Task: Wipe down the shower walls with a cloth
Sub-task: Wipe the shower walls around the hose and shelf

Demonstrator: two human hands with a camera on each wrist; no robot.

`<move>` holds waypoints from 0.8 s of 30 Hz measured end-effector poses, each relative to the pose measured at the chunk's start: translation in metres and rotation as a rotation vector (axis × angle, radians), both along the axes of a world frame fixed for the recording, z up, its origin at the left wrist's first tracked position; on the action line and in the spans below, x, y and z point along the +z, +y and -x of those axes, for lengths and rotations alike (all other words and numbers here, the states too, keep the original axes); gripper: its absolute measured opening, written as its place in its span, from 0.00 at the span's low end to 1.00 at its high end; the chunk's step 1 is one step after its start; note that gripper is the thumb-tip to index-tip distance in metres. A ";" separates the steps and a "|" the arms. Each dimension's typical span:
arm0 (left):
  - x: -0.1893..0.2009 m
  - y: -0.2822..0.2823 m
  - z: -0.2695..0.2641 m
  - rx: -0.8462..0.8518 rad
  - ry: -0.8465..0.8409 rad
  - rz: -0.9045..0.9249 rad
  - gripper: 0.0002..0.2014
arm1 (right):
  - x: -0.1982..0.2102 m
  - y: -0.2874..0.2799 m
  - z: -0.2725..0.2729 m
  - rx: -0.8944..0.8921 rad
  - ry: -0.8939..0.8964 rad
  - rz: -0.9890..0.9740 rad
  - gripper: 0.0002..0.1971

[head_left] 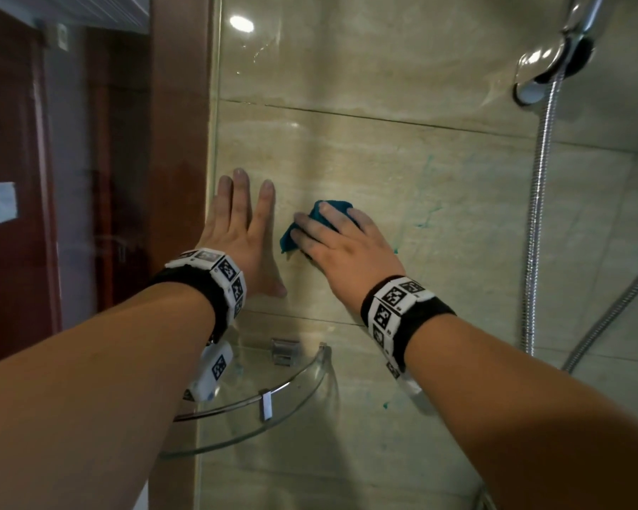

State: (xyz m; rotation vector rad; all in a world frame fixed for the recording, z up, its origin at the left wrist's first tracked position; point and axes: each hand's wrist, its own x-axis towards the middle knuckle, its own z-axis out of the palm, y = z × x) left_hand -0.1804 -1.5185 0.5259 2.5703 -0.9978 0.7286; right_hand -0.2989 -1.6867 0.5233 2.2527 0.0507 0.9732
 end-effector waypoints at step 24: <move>0.006 0.006 0.004 0.013 0.032 -0.005 0.76 | 0.077 0.000 0.059 0.431 -0.154 -1.400 0.05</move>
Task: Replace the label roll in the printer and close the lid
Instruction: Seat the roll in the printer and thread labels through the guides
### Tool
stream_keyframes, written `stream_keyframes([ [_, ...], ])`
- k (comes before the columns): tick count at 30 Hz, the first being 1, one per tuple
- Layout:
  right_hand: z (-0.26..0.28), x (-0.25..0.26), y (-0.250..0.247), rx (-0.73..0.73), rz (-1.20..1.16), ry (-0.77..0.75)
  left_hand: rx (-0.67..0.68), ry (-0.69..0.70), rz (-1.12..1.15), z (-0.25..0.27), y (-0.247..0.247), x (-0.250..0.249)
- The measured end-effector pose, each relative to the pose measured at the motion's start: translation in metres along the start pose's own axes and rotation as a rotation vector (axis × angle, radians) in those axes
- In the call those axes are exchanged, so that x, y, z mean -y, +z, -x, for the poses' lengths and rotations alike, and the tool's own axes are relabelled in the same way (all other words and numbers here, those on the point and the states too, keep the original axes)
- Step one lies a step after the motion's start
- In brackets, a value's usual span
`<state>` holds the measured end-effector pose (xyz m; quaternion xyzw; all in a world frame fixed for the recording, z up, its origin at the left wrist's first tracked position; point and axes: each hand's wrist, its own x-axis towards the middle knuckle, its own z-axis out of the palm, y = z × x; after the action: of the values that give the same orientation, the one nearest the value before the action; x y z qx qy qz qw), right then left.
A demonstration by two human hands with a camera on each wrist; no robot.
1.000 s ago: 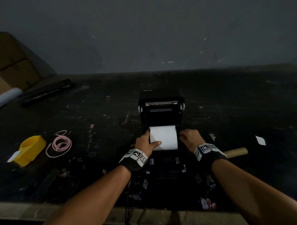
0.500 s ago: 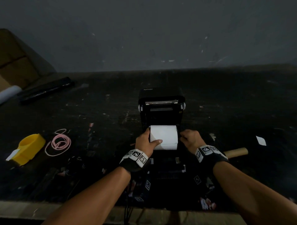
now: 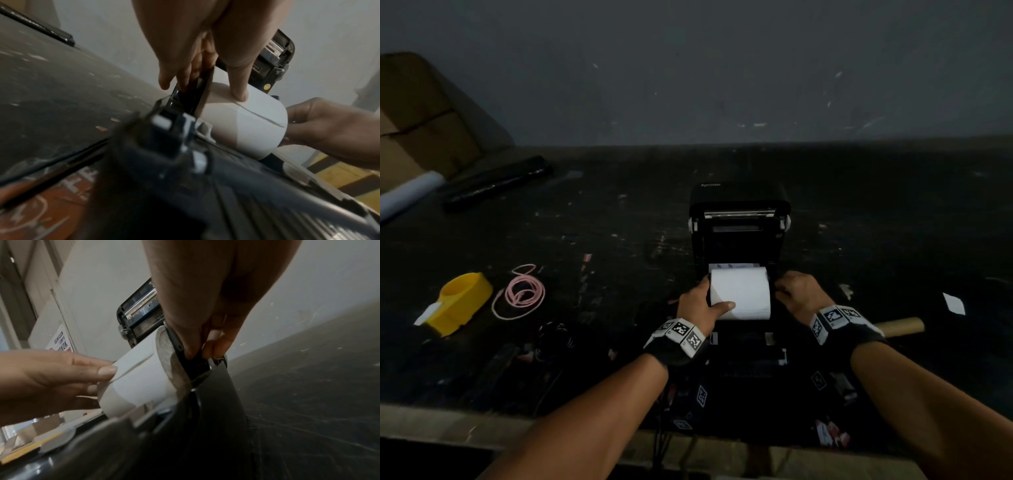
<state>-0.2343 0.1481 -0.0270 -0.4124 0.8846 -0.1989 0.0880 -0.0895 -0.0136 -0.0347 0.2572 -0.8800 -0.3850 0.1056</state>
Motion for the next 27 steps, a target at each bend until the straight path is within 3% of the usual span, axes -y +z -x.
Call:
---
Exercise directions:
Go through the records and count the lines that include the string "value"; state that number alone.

Your response:
2